DESCRIPTION OF THE TASK: Print the whole listing again exactly, keeping no pictures in it.

■ ■ ■

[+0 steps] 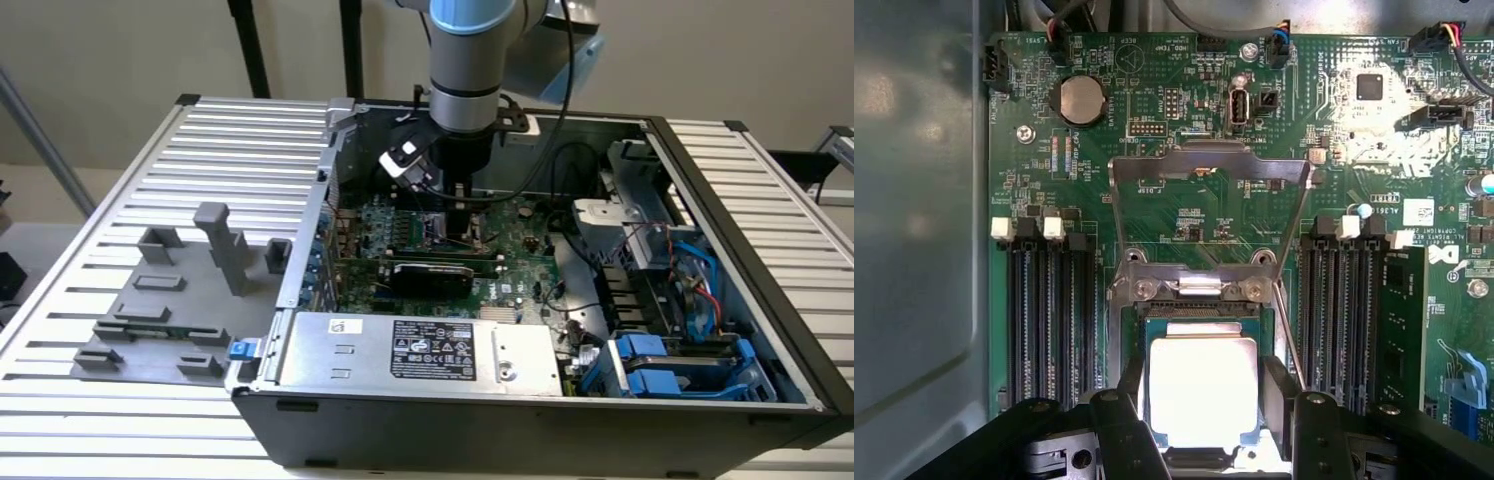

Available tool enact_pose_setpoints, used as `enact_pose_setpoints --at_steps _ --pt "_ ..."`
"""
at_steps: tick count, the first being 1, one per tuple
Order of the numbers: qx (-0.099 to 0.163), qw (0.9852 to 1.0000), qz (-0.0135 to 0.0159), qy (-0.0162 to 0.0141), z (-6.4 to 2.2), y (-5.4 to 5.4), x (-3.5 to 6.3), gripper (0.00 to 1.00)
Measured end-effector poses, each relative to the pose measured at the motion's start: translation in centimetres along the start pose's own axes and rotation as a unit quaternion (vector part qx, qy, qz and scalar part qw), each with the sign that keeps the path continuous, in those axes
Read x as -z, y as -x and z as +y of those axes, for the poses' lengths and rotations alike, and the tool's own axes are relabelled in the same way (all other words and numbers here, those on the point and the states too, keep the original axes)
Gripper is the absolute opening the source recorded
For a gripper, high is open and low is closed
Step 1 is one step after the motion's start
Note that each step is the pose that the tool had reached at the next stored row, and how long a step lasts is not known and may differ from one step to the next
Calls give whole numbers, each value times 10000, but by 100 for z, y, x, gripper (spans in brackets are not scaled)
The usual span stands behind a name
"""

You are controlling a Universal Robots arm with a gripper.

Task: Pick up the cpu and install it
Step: 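Place the cpu into insertion slot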

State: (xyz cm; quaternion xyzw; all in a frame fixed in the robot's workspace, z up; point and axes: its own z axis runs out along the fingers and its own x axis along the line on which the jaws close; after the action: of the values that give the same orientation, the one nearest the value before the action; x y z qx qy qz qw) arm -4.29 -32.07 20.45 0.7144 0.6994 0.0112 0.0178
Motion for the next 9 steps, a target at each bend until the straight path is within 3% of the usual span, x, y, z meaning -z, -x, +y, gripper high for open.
enact_pose_setpoints --at_steps 9 --pt "-19 10000 -1 0 2 -15 -18 55"
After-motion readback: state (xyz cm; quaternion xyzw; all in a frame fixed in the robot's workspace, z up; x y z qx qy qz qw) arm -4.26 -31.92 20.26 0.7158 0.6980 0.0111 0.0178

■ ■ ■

WRITTEN SOLUTION:
[+0 steps] 

Available tool enact_pose_setpoints, used as `enact_pose_setpoints --at_steps _ --pt "_ ..."`
"""
at_steps: tick count, the first being 1, one per tuple
Order of the numbers: qx (-0.099 to 0.163), qw (0.9852 to 1.0000), qz (-0.0135 to 0.0159), qy (-0.0162 to 0.0141), z (-6.4 to 2.2), y (-5.4 to 5.4), x (-3.5 to 6.3), gripper (0.00 to 1.00)
Measured end-effector poses, each relative to the pose measured at the motion's start: translation in centimetres along the start pose's own axes and rotation as a unit quaternion (vector part qx, qy, qz and scalar part qw), each with the sign that keeps the path continuous, in those axes
Read x as -z, y as -x and z as +y of those axes, for the poses' lengths and rotations alike, and the tool's own axes are relabelled in the same way (all other words and numbers here, those on the point and the states too, keep the original axes)
Gripper is the absolute opening the source recorded
For a gripper, high is open and low is closed
Step 1 is one step after the motion's start
Note that each step is the pose that the tool had reached at the next stored row, and how long a step lasts is not known and may differ from one step to the next
Calls give whole numbers, each value times 10000, but by 100 for z, y, x, gripper (spans in brackets are not scaled)
The usual span stands behind a name
"""

You are controlling a Universal Robots arm with a gripper.

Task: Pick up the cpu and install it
Step: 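Place the cpu into insertion slot
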
State: (xyz cm; quaternion xyzw; all in a frame fixed in the robot's workspace, z up; point and axes: its own z axis runs out along the fingers and its own x axis along the line on which the jaws close; after the action: of the values that give the same orientation, the one nearest the value before the action; x y z qx qy qz qw) arm -4.29 -32.07 20.45 0.7144 0.6994 0.0112 0.0178
Motion for the next 9 steps, a target at each bend until the straight path is within 3% of the usual span, x, y, z meaning -z, -x, +y, gripper high for open.
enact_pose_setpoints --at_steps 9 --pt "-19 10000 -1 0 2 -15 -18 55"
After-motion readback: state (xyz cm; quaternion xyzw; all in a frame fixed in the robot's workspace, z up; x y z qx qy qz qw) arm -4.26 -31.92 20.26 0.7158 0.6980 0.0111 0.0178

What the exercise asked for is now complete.